Word for word, transcribe the data below.

+++ Collected data

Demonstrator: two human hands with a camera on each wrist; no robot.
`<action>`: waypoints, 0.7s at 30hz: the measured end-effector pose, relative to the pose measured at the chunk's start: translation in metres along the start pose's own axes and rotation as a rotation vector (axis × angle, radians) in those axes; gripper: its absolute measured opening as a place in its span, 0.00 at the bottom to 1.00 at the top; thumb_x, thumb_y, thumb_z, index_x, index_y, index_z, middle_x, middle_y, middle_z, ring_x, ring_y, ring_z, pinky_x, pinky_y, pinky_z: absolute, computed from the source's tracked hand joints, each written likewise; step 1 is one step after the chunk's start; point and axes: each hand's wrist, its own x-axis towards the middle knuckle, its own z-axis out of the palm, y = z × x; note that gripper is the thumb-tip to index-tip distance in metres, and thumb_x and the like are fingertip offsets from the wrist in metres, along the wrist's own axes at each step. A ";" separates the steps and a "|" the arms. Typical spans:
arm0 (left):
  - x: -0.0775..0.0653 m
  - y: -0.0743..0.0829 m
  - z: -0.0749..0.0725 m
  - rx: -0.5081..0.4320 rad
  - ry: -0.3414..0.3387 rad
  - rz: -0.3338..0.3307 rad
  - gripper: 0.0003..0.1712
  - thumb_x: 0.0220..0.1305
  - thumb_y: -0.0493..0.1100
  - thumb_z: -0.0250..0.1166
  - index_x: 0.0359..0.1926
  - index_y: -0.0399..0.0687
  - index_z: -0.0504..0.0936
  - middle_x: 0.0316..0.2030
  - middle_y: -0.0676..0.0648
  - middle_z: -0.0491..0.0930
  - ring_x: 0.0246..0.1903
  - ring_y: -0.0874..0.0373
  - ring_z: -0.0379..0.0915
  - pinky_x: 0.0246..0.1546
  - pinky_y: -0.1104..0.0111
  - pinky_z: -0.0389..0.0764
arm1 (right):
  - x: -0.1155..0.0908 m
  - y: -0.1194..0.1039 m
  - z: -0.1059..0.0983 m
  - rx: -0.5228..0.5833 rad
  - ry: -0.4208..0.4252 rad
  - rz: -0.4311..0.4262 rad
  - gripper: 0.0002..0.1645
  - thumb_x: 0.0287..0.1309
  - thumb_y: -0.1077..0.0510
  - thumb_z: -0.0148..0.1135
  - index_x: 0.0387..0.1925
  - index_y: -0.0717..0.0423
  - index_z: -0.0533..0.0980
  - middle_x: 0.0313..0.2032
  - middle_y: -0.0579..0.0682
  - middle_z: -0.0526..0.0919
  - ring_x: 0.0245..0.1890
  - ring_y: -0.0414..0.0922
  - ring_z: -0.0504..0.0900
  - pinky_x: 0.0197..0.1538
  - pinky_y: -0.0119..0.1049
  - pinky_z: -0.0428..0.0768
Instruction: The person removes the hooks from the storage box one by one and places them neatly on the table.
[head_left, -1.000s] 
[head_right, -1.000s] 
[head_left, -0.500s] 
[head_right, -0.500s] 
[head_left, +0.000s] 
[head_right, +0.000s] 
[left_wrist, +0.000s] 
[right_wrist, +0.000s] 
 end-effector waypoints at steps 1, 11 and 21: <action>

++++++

▶ Task solution
Demonstrator: two human hands with a camera on each wrist; no robot.
`<action>`: waypoints, 0.7s at 30hz: the measured end-effector pose, relative to the pose measured at the chunk's start: translation in metres along the start pose's own axes and rotation as a rotation vector (axis × angle, radians) in those axes; gripper: its absolute measured opening as a place in its span, 0.00 at the bottom to 1.00 at the top; thumb_x, thumb_y, thumb_z, index_x, index_y, index_z, middle_x, middle_y, middle_z, ring_x, ring_y, ring_z, pinky_x, pinky_y, pinky_z: absolute, computed from the source's tracked hand joints, each written likewise; step 1 is one step after the chunk's start; point and axes: each hand's wrist, its own x-axis towards the middle knuckle, its own z-axis out of the palm, y = z × x; note that gripper is the thumb-tip to index-tip distance in metres, and thumb_x and the like are fingertip offsets from the wrist in metres, along the wrist's own axes at each step. A ";" separates the steps and a "|" the arms. Typical spans:
arm0 (left):
  - x: -0.0775..0.0653 m
  - y: -0.0743..0.0829 m
  - z: -0.0749..0.0725 m
  - rx: -0.5081..0.4320 rad
  - ry: -0.3414..0.3387 rad
  - rz: -0.3338..0.3307 rad
  - gripper: 0.0003..0.1712
  - thumb_x: 0.0220..0.1305
  - thumb_y: -0.0493..0.1100
  - thumb_z: -0.0250..0.1166
  - index_x: 0.0359..0.1926
  - index_y: -0.0399..0.0687
  - index_z: -0.0504..0.0936
  - middle_x: 0.0316..0.2030
  - middle_y: -0.0676..0.0648
  - middle_z: -0.0491..0.0930
  - ring_x: 0.0246..0.1903
  - ring_y: -0.0874..0.0373
  - ring_z: -0.0379..0.0915
  - pinky_x: 0.0246..0.1546
  - pinky_y: -0.1104..0.0111
  - pinky_z: -0.0389..0.0764
arm1 (right):
  - x: -0.1155..0.0908 m
  - y: -0.1194..0.1039 m
  - z: -0.1059..0.0983 m
  - rx: -0.5228..0.5833 rad
  - ry: -0.4208..0.4252 rad
  - rz: -0.4311..0.4262 rad
  - gripper: 0.0002..0.1645
  - thumb_x: 0.0287..0.1309
  - thumb_y: -0.1077..0.0510
  - thumb_z: -0.0148..0.1135
  - index_x: 0.0387..0.1925
  - index_y: -0.0717..0.0423
  - index_z: -0.0533..0.0980
  - middle_x: 0.0313..0.2032
  - middle_y: -0.0579..0.0682
  - middle_z: -0.0526..0.0919
  - ring_x: 0.0245..0.1890
  - ring_y: -0.0414..0.0922
  - ring_z: -0.0504..0.0900
  - pinky_x: 0.0197..0.1538
  - pinky_y: -0.0119..0.1049
  - pinky_z: -0.0428..0.0768
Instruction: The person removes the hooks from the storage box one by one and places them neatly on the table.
[head_left, -1.000s] 
[head_right, -1.000s] 
[head_left, -0.500s] 
[head_right, -0.500s] 
[head_left, +0.000s] 
[head_right, +0.000s] 
[left_wrist, +0.000s] 
[right_wrist, +0.000s] 
 end-effector waypoints at steps 1, 11 and 21: <action>

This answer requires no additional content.